> _What to do_
Taking the lines below one at a time, count those with the string "finger" and give the result alone.

BEGIN Task input

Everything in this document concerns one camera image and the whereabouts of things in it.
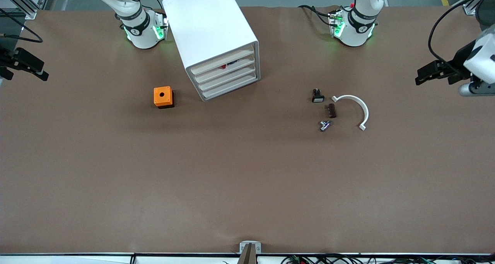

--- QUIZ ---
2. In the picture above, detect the white drawer holding orange button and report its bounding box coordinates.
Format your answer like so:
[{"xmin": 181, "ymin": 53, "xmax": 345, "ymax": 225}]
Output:
[{"xmin": 190, "ymin": 49, "xmax": 255, "ymax": 76}]

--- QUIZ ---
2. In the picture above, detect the white drawer cabinet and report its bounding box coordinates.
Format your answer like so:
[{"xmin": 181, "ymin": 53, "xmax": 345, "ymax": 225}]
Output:
[{"xmin": 162, "ymin": 0, "xmax": 261, "ymax": 102}]

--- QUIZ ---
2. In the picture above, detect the white drawer holding red button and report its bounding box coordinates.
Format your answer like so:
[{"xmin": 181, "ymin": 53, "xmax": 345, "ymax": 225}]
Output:
[{"xmin": 193, "ymin": 57, "xmax": 256, "ymax": 83}]

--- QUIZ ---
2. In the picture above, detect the white drawer holding green button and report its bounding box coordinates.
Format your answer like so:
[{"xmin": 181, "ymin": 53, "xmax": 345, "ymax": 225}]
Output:
[{"xmin": 196, "ymin": 66, "xmax": 257, "ymax": 91}]

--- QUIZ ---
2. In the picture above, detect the white empty drawer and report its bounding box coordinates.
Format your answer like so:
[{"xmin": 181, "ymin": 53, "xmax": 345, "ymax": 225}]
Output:
[{"xmin": 200, "ymin": 74, "xmax": 258, "ymax": 99}]

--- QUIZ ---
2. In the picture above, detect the orange box with hole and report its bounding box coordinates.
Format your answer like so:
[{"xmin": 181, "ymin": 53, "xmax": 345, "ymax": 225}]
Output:
[{"xmin": 154, "ymin": 86, "xmax": 174, "ymax": 109}]

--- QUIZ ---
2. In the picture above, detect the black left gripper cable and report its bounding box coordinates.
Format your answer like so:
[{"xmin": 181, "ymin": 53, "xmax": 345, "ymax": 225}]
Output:
[{"xmin": 427, "ymin": 0, "xmax": 495, "ymax": 69}]

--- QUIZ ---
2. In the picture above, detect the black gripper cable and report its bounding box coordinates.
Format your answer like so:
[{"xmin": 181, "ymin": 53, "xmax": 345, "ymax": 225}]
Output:
[
  {"xmin": 427, "ymin": 0, "xmax": 495, "ymax": 69},
  {"xmin": 0, "ymin": 8, "xmax": 43, "ymax": 43}
]

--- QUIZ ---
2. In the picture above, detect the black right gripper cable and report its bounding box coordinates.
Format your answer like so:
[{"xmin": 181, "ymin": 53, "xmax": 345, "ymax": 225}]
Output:
[{"xmin": 0, "ymin": 8, "xmax": 43, "ymax": 43}]

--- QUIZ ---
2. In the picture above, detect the aluminium frame post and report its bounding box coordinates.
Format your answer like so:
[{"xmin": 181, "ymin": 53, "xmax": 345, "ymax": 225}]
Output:
[
  {"xmin": 462, "ymin": 0, "xmax": 495, "ymax": 16},
  {"xmin": 0, "ymin": 0, "xmax": 50, "ymax": 20}
]

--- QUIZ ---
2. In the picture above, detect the white curved plastic bracket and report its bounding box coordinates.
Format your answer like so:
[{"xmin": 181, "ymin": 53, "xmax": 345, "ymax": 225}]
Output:
[{"xmin": 331, "ymin": 95, "xmax": 369, "ymax": 131}]

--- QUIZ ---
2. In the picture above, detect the black cable at arm base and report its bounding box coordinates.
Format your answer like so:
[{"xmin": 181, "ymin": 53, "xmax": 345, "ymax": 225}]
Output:
[{"xmin": 299, "ymin": 4, "xmax": 333, "ymax": 27}]

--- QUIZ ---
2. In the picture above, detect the white table edge rail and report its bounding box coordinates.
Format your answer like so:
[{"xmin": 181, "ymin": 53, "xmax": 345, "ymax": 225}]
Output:
[{"xmin": 0, "ymin": 252, "xmax": 495, "ymax": 264}]

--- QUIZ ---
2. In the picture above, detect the bundle of black cables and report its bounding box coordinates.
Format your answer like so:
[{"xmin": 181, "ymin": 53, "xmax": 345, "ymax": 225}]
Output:
[{"xmin": 280, "ymin": 254, "xmax": 495, "ymax": 264}]

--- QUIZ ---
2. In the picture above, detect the grey metal table bracket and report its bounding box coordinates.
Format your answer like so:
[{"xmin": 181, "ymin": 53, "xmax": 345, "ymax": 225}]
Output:
[{"xmin": 239, "ymin": 241, "xmax": 262, "ymax": 264}]

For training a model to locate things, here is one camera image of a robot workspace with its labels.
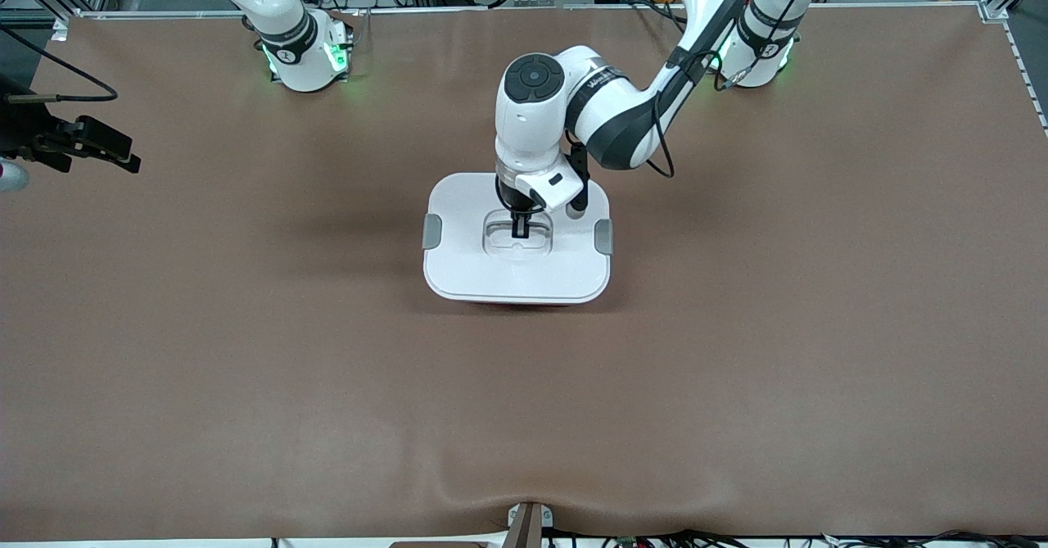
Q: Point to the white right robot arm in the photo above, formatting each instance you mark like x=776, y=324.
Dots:
x=286, y=32

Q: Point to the white perforated edge strip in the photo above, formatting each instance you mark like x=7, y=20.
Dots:
x=1024, y=70

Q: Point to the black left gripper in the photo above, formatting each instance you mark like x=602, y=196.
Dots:
x=512, y=199

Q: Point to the white box lid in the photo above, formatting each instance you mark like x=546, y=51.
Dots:
x=475, y=269

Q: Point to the brown table cover mat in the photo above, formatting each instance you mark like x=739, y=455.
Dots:
x=524, y=417

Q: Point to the metal table edge bracket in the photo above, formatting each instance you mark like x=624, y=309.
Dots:
x=528, y=527

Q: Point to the pink plastic storage box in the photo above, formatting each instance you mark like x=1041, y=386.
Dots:
x=520, y=305

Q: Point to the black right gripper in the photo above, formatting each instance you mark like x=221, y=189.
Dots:
x=24, y=133

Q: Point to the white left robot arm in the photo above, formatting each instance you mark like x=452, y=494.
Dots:
x=622, y=122

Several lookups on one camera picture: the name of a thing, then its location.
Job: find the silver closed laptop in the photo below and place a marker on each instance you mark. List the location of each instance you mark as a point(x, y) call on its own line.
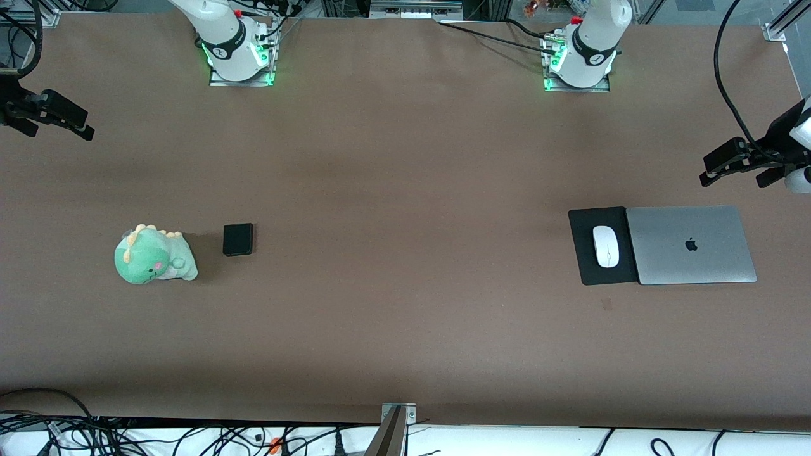
point(690, 266)

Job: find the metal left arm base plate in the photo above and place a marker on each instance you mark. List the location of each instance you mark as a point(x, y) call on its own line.
point(576, 90)

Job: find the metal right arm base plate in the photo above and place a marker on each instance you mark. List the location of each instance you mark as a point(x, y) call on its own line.
point(241, 83)

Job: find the aluminium corner profile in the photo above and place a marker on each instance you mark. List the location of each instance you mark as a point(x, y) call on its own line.
point(782, 28)
point(31, 16)

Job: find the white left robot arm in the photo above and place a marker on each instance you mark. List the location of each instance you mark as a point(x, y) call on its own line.
point(592, 44)

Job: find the black mouse pad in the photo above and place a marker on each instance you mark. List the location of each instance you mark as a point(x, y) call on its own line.
point(581, 253)

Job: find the green dinosaur plush toy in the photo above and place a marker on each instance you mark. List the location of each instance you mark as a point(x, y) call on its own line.
point(149, 256)

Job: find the white computer mouse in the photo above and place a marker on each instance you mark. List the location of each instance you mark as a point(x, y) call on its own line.
point(605, 247)

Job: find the black phone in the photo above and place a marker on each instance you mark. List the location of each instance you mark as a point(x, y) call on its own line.
point(238, 239)

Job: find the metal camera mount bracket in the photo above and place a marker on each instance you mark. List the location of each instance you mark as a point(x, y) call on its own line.
point(393, 437)

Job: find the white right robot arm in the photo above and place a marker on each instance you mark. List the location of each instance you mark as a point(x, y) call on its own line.
point(225, 38)

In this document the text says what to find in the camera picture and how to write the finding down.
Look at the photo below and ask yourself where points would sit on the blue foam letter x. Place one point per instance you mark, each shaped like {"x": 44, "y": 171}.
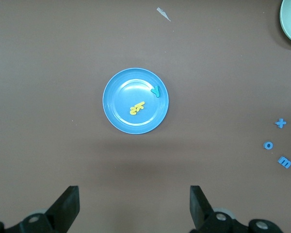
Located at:
{"x": 280, "y": 123}

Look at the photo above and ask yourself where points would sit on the small grey tape scrap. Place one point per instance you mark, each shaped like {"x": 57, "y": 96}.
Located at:
{"x": 163, "y": 13}

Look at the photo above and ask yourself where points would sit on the blue round plate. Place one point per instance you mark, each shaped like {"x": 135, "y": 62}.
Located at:
{"x": 126, "y": 121}

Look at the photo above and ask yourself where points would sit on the yellow foam letter k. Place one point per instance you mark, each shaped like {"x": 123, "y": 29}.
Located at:
{"x": 140, "y": 106}

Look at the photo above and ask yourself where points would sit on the brown table cover sheet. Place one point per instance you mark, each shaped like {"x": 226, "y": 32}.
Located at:
{"x": 38, "y": 72}

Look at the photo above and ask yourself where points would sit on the yellow foam letter s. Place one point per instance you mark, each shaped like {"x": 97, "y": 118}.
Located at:
{"x": 133, "y": 111}

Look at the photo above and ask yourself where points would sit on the blue foam letter o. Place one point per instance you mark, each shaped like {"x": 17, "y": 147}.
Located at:
{"x": 264, "y": 145}

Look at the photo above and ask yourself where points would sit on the blue foam letter m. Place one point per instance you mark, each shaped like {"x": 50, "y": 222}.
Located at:
{"x": 284, "y": 162}

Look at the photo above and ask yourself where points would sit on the teal foam letter y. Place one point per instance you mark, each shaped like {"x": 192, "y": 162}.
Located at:
{"x": 156, "y": 92}

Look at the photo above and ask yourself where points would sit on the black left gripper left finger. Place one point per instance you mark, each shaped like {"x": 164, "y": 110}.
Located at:
{"x": 63, "y": 211}

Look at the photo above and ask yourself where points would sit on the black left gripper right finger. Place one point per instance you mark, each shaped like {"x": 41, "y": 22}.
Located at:
{"x": 201, "y": 211}

END Task input

> _Completed task_
2